The system of third-party insurance claims has a flaw.
I once met with a minor car accident. The fault was mine as my vehicle hit the other party's vehicle from behind.
We, the drivers, both took pictures of each other's vehicles.
The other driver informed me that he had a headache as a result of the impact and left the scene in a hurry.
Thus, I did not have a chance to exchange particulars and telephone numbers with him, which left me unsure as to how he wanted to be compensated.
In the end, I reported the accident to my insurance company - only for record purposes. I sent my vehicle for repair and the cost was less than $900.
A month later, I received a letter from my insurance company that the other party had submitted a claim against my third-party insurance.

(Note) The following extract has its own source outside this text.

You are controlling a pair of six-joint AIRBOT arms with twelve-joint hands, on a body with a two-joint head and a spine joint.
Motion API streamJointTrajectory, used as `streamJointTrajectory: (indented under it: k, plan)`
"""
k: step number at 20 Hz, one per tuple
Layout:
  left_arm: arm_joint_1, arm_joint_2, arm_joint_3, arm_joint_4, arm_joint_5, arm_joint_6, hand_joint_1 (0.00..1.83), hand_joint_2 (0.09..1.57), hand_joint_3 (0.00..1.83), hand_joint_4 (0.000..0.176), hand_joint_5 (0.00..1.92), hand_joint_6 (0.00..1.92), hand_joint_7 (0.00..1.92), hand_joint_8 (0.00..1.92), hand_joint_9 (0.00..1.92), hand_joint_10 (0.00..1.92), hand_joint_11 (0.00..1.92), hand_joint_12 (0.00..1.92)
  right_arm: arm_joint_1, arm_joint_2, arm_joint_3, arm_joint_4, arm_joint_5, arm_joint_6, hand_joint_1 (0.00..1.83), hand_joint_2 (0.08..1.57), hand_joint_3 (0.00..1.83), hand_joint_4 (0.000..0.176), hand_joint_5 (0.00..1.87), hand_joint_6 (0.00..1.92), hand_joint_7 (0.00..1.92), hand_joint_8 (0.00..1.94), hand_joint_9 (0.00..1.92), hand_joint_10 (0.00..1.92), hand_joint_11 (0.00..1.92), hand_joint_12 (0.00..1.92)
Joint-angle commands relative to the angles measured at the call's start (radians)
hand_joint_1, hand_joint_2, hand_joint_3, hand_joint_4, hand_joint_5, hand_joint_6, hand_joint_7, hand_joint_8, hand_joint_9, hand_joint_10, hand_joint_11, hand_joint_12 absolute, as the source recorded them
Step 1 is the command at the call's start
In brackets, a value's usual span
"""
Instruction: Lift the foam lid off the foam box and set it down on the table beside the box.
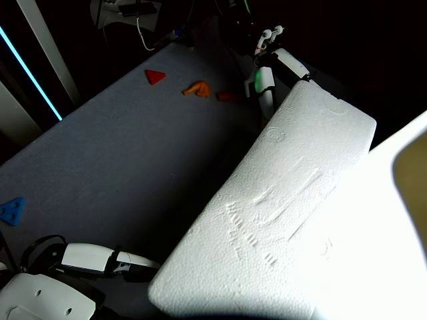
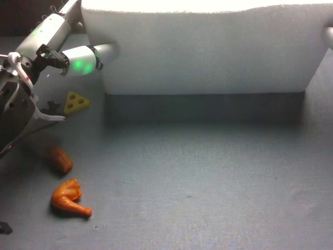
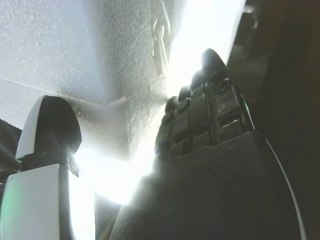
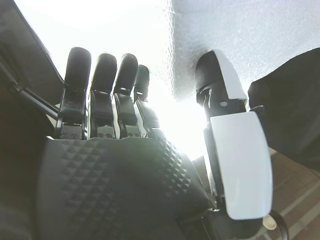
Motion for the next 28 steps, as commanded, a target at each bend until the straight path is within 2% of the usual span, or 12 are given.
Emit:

So I called up my insurance company to find out the ballpark figure of his repair. To my surprise, it came up to more than $3,000, excluding medical and car rental fees, among others.
I contacted my own workshop to find out how much the repairs for the other driver's vehicle would have cost and was told that usually, claims made on insurance policies would be based on "list prices" while personal claims would be based on "least price".
In order to ensure fair repair costs, the General Insurance Association should put in place a system whereby the motor surveyor must obtain three quotes of repair costs from three separate, approved workshops.
With three quotes received, the lowest quote would get the repair job, and this will create fair competition that will drive down repair costs for the insurance company's benefit.